I started the Rochester Beer Blog a little more than a year ago because I was fascinated by the rapid growth of the craft beer movement, and it seemed like Rochester was an exceptional hotbed of activity. New breweries, transformation of old brands, local bars welcoming local brews into their tap lines, and just a general enthusiasm that seemed to be quickly spreading through the region. As beer enthusiast, it’s been fun watching it all unfold practically at my doorstep.
Let’s get one thing clear: I am not an expert. When I started this blog (and its associated Facebook page), I promised myself I would not use buzz-words like “mouthfeel” and “hop-forward” in my posts. If I don’t know what something is, I’m going to look it up (and tell you). I also decided I would keep my nose out of industry gossip and stick to reporting on my first-hand experiences. There are plenty of other sites that deal with in-depth analysis and industry reporting, and I’m not trying to copy them.
Beer is supposed to be fun. I feel that people looking to explore and learn more about craft beverages are turned off by the jargon and inside expressions.
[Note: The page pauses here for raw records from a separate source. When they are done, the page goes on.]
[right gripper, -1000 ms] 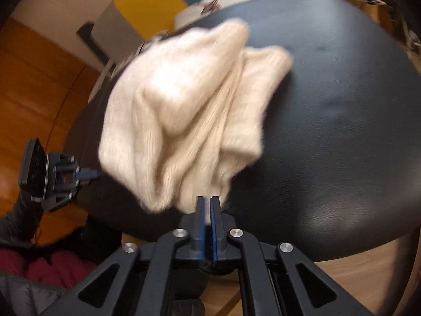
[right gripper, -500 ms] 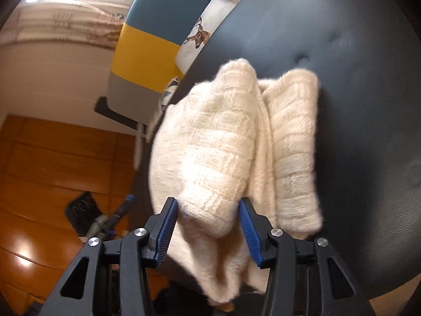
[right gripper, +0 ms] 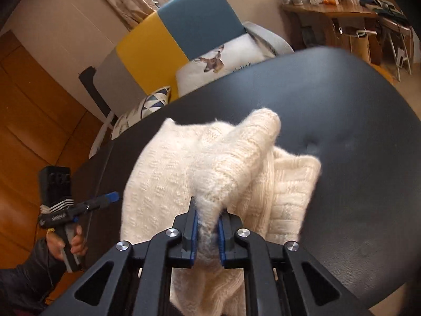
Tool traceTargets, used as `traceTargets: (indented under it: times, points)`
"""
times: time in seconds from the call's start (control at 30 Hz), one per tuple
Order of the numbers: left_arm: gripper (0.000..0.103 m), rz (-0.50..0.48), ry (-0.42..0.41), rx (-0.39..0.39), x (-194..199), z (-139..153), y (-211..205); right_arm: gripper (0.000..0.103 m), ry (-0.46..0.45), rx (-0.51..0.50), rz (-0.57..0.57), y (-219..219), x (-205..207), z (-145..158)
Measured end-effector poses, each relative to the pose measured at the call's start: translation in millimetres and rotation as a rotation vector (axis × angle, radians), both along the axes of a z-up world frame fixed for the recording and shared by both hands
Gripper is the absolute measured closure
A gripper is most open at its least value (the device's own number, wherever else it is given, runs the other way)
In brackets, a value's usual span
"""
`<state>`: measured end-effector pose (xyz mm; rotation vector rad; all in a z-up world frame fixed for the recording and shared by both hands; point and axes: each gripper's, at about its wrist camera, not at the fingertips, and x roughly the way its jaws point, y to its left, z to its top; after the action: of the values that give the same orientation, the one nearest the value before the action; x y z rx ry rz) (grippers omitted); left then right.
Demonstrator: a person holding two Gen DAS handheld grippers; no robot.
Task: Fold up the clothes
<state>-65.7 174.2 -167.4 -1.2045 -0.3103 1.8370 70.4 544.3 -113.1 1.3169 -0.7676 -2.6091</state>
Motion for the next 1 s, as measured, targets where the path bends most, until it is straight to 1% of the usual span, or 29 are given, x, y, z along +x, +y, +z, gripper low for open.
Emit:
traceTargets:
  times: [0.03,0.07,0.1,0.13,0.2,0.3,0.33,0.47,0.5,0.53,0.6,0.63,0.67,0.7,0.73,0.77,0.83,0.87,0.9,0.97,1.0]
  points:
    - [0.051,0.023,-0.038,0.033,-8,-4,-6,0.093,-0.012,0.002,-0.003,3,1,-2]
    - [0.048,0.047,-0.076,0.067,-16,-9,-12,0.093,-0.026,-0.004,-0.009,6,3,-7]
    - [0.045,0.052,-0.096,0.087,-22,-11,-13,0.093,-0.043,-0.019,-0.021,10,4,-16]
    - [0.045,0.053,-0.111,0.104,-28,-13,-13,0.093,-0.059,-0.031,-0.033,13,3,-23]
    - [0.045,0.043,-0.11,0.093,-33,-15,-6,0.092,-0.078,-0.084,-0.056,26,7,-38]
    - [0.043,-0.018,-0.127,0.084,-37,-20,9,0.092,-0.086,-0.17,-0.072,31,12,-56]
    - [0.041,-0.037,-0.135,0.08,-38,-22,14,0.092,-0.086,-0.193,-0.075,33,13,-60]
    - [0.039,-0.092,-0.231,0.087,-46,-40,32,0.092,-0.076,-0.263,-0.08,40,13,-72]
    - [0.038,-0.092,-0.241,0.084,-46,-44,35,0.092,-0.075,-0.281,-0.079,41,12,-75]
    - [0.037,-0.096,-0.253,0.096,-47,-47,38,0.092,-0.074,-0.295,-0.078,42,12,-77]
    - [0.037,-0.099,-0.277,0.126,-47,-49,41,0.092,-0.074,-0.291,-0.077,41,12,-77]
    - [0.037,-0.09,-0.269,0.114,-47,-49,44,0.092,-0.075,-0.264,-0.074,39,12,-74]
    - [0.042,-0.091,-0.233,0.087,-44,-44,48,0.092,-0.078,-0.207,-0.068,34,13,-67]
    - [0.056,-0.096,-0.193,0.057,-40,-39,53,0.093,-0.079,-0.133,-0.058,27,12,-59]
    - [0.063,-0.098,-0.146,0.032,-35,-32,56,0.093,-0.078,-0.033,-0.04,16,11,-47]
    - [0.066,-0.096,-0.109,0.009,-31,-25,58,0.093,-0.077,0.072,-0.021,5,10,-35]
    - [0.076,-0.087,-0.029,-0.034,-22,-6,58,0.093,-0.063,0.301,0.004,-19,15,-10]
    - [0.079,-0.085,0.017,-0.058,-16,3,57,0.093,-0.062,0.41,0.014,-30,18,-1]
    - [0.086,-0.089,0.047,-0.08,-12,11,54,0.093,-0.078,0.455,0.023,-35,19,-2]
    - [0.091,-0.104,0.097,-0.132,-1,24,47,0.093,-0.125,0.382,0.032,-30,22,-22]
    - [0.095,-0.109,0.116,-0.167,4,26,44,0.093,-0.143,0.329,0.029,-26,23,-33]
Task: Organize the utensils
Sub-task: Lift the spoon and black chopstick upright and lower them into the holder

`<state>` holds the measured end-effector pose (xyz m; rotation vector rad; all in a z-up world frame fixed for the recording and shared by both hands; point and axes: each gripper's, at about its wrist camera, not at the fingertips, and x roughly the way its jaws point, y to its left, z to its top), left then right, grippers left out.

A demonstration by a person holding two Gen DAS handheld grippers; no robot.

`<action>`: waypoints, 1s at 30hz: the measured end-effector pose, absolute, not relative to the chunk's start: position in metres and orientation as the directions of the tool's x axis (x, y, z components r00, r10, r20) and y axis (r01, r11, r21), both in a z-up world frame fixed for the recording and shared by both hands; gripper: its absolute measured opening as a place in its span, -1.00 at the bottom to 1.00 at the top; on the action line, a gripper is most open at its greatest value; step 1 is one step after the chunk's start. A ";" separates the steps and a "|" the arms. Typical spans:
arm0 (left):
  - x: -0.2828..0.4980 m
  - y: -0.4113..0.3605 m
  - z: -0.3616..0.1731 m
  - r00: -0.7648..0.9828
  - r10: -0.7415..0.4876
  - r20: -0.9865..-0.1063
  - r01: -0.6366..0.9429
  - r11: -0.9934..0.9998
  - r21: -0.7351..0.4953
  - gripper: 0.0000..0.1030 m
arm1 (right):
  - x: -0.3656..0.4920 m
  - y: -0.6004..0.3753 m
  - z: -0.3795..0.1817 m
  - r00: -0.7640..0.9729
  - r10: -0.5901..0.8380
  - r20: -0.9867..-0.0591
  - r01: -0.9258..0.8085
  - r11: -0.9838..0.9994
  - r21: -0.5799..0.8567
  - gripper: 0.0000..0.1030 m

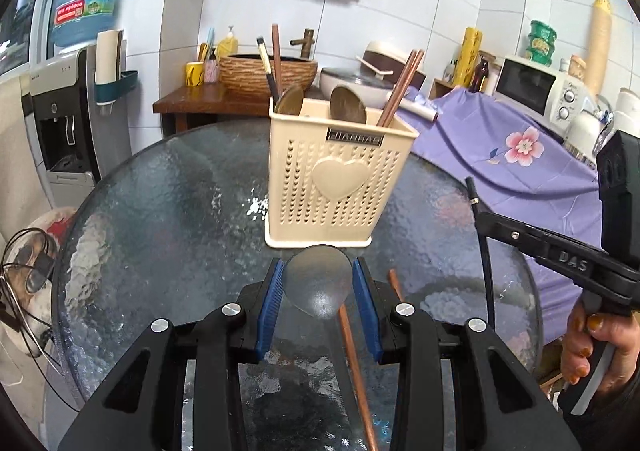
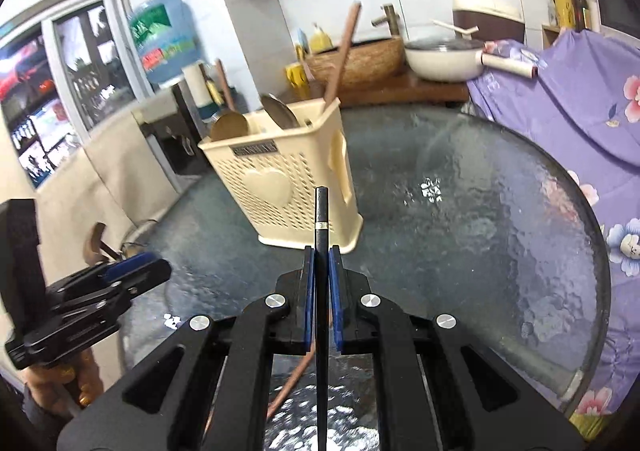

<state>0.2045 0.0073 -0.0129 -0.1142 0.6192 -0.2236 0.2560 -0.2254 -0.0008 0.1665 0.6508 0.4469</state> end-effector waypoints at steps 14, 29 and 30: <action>0.188 0.009 0.020 0.833 -0.256 -0.491 0.203 0.966 -0.160 -0.34 | 0.218 -0.231 0.056 0.727 0.539 -0.425 -0.443 0.841 0.310 -0.85; 0.215 0.005 0.073 0.874 -0.235 -0.425 0.218 0.972 -0.089 -0.34 | 0.250 -0.214 0.123 0.756 0.552 -0.351 -0.498 0.834 0.240 -0.85; 0.217 0.006 0.079 0.879 -0.234 -0.416 0.218 0.972 -0.088 -0.34 | 0.256 -0.212 0.132 0.752 0.563 -0.344 -0.508 0.826 0.243 -0.85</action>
What do you mean you don’t know what simcoe hops are? Are you telling me you’ve never tried a brett sour? How can it be you’ve never waited four hours on line for a new release? Did you really just drink that Coors Light unironically? Stop it. Nobody cares. Drink what you enjoy, but don’t be afraid to try new things, and more importantly, ask questions.
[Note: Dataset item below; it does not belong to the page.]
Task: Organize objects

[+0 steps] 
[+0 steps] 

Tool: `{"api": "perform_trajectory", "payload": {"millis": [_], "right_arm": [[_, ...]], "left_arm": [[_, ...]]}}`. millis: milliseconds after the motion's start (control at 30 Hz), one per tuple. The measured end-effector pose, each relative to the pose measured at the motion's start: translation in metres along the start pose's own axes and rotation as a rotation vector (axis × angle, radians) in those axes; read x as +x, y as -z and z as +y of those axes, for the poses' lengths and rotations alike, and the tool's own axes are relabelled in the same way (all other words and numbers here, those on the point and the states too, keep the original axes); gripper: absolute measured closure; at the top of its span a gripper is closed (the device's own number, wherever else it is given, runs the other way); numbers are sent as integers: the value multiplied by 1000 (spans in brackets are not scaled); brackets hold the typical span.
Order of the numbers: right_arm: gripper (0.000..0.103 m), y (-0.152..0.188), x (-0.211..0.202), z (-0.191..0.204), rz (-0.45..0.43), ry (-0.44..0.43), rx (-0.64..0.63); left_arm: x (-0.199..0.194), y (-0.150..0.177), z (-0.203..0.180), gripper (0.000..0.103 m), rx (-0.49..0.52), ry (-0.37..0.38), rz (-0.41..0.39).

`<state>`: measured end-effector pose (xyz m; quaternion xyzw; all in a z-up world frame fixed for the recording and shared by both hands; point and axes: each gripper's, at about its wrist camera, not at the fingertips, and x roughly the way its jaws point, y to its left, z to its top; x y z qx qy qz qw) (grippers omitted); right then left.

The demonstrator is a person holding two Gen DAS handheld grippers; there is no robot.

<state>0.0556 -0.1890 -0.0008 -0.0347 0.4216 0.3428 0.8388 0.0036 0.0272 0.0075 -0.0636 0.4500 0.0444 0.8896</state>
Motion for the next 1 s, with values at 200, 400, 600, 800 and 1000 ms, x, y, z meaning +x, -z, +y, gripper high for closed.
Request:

I wasn’t quite sure where this project would end up when I first started it. My day job is editor of a monthly magazine in a completely unrelated field. The Rochester Beer Blog was largely an exercise to see if I could generate meaningful content about a subject I enjoyed, yet would have to research to be thoughful and relevant. And by research I mean visit breweries, sample beers, and talk to brewmasters. Sounds awful doesn’t it?
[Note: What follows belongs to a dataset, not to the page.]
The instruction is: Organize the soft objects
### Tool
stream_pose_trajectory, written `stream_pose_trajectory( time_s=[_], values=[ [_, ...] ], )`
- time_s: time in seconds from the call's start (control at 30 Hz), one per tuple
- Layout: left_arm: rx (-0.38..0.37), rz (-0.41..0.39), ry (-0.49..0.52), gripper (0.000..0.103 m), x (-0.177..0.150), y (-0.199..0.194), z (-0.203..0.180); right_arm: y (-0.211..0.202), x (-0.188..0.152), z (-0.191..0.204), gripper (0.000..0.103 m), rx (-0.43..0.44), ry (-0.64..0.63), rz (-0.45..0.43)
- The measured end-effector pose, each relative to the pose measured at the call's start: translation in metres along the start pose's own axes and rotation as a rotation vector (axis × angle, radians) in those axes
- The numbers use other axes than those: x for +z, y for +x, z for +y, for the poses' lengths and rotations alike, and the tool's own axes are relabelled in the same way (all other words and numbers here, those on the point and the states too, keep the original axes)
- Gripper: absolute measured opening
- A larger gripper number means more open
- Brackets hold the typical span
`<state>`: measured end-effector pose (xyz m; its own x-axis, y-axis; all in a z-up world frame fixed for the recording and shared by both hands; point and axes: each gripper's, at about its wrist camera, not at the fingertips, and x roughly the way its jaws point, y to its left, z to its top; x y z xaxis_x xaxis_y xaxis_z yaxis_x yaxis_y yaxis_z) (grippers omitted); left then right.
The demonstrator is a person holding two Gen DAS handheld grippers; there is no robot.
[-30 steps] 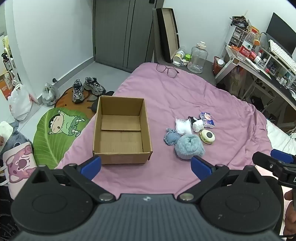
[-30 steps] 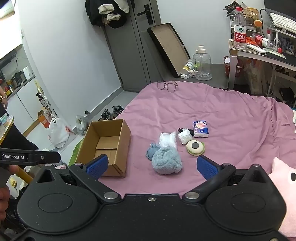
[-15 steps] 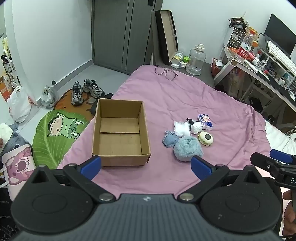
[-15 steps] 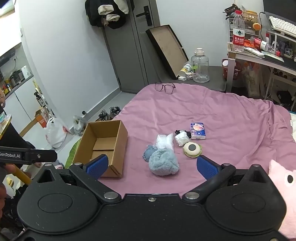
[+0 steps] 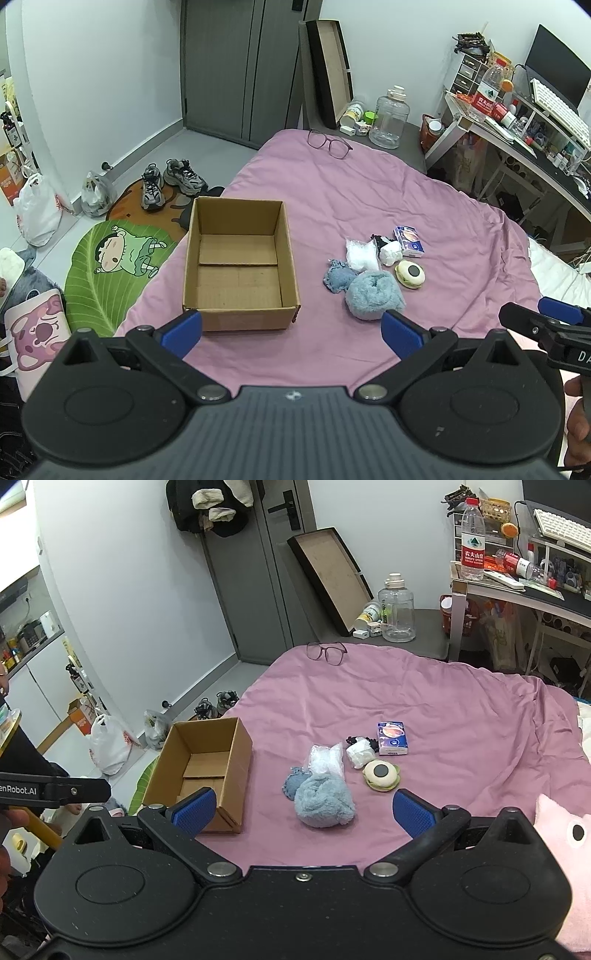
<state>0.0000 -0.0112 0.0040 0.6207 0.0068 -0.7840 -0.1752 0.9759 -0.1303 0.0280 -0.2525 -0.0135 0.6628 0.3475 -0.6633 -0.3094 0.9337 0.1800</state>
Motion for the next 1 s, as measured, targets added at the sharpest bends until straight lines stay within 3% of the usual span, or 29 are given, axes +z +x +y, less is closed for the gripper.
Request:
stream_pose_trajectory(
  time_s=[1.0],
  values=[
    [-0.006, -0.007, -0.007, 0.102, -0.0011, -0.0029, 0.0016, -0.0015, -0.0025, 0.0031, 0.103, -0.009, -0.015, -0.005]
  ],
)
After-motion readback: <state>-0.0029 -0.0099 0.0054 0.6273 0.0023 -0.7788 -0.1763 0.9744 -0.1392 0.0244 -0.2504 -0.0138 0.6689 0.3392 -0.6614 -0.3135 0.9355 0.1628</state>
One thing that was important to me was objectivity, and some degree of anonymity. If I’m visiting a place for the first time, I want to make sure I’m getting the same experience anyone else would enjoy. In the early months of the Rochester Beer Blog, I was self-conscious of posting any images of me partially because I wanted to remain unknown and partially because who wants to see my face when you’re trying to enjoy a beer? That’s me and my best friend Fro at the top of this blog post. I’m the crazy-looking dude on the left. Of course, sometimes I’ve been outed by an attentive owner who is monitoring their Facebook check-ins. I have sheepishly raised my hand a few times when asked, “Okay, which one of you is the Rochester Beer Blog?” Of course, I’m not afraid to make friends and introduce myself on a repeat visit.
We capped off the first year on May 17 with a low-key party at Swiftwater Brewing, which if you follow the blog you know is my home away from home. Old friends made a point to come and raise a pint with me, though I was pleasantly surprised to meet new people who introduced themselves to me out of the blue. The Facebook page has just under 500 “likes” at this point, so the turnout was a good one, I felt.
At the anniversary party I gave away a few tickets for Rails & Ales, a combination beer tasting and fundraiser for the Rochester & Genesee Valley Railroad Museum where I volunteer in nearby Rush, N.Y. I was very nervous about how the event would go, as I was in charge of reaching out to area breweries and putting the event together. I’ll skip ahead to the end where I was introduced to Kimberly Fry (photo above) and she told me how she’s been following the Rochester Beer Blog since day one and how she uses the site as a guide to checking out new breweries and events in the region. I was overwhelmingly flattered by her compliments. I don’t do this for money or fame. My goal is not to be the biggest or even the best, but if a few people gain some enjoyment and knowledge (and a little entertainment) from this blog, then I’m happy.